TASK DIRECTIONS → Below are records. Find each line in them that holds the word "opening" and copy it.

THE DATA →

___

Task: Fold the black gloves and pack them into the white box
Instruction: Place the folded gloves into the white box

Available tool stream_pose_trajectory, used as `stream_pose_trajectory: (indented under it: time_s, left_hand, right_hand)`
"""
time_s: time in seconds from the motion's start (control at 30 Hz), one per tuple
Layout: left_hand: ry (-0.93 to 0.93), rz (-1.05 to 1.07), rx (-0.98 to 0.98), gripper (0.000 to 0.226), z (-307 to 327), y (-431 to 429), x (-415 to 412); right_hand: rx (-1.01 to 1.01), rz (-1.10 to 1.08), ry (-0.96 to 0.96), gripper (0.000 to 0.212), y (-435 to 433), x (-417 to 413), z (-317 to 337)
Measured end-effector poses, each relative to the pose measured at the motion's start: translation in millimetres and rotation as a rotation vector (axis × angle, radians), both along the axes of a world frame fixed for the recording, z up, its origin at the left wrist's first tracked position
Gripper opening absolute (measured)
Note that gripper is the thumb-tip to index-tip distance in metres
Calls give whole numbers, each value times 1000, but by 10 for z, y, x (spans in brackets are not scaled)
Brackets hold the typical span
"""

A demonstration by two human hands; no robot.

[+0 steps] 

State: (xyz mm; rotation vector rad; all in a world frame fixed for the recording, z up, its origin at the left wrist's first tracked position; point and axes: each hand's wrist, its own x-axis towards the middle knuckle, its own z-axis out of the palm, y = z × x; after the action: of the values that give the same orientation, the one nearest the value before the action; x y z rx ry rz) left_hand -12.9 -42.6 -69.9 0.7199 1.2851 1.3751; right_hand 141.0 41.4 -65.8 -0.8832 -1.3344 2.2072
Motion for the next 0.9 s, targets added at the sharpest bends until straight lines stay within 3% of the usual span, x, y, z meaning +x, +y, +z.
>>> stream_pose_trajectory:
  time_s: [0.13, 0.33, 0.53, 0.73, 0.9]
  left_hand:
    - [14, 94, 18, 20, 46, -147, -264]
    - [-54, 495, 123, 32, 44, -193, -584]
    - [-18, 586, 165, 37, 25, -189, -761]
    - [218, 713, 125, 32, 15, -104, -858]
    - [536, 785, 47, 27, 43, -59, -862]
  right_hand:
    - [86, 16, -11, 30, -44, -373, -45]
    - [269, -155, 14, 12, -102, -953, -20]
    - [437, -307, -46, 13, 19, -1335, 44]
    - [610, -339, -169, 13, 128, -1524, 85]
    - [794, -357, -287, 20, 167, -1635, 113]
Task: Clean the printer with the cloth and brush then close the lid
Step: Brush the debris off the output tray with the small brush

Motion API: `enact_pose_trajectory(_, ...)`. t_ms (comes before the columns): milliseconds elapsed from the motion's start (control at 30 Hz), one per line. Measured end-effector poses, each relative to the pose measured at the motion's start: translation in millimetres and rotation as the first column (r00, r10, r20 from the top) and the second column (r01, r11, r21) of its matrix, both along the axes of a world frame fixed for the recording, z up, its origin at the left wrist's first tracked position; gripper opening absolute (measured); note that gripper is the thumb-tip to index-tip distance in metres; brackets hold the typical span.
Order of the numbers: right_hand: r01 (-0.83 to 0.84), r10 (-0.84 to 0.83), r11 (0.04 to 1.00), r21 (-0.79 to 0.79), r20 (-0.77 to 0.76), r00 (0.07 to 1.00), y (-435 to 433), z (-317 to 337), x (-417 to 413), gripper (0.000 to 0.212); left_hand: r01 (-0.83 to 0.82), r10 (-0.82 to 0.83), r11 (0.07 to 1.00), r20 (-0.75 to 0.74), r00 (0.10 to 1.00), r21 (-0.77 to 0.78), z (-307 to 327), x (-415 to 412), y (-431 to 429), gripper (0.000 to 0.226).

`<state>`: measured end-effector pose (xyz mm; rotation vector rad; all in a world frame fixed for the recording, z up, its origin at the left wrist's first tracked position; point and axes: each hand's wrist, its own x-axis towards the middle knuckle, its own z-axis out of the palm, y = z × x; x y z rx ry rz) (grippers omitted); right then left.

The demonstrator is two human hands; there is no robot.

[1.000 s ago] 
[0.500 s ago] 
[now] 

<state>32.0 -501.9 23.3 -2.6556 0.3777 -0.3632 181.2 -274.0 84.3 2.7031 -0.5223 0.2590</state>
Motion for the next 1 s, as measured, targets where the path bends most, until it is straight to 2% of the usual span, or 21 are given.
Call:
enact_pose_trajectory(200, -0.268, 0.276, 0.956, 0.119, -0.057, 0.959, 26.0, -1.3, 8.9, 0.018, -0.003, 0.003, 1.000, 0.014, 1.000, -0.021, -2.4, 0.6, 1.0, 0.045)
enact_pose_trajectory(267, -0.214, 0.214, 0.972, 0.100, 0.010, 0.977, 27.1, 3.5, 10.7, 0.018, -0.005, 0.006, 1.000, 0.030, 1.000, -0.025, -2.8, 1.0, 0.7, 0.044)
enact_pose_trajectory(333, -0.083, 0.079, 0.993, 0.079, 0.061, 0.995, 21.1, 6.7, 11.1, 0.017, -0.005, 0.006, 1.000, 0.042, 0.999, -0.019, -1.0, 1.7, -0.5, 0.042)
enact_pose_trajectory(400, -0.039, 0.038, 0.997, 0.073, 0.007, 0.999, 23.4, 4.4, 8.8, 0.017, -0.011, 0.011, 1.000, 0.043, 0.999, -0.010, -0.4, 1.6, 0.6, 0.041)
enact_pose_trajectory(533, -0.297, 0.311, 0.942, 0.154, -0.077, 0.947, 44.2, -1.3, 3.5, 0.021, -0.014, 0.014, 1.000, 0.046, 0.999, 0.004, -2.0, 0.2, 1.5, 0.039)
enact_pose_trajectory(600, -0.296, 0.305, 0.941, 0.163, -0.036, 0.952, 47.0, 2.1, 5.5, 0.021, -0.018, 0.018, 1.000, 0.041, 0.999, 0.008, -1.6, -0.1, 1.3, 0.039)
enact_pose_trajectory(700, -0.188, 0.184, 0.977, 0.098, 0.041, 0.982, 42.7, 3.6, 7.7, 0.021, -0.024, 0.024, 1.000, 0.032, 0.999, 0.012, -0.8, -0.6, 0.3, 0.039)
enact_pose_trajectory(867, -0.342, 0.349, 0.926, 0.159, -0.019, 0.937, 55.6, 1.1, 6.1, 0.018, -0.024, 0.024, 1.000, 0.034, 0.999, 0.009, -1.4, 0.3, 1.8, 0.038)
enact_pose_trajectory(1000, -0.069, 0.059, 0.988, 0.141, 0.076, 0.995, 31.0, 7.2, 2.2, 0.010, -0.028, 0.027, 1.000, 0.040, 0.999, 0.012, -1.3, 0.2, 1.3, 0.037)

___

OUTPUT OF THE EXERCISE →
Gripper opening absolute (measured)
Motion API: `enact_pose_trajectory(_, ...)`. t_ms (comes before the columns): milliseconds elapsed from the motion's start (control at 30 Hz), one per line. Measured end-effector poses, each relative to the pose measured at the motion's start: translation in millimetres and rotation as the first column (r00, r10, r20 from the top) and the second column (r01, r11, r21) of its matrix, both along the axes of a world frame fixed for the recording, z up, its origin at the left wrist's first tracked position; gripper opening absolute (measured); note that gripper is the thumb-tip to index-tip distance in metres; brackets hold the typical span.

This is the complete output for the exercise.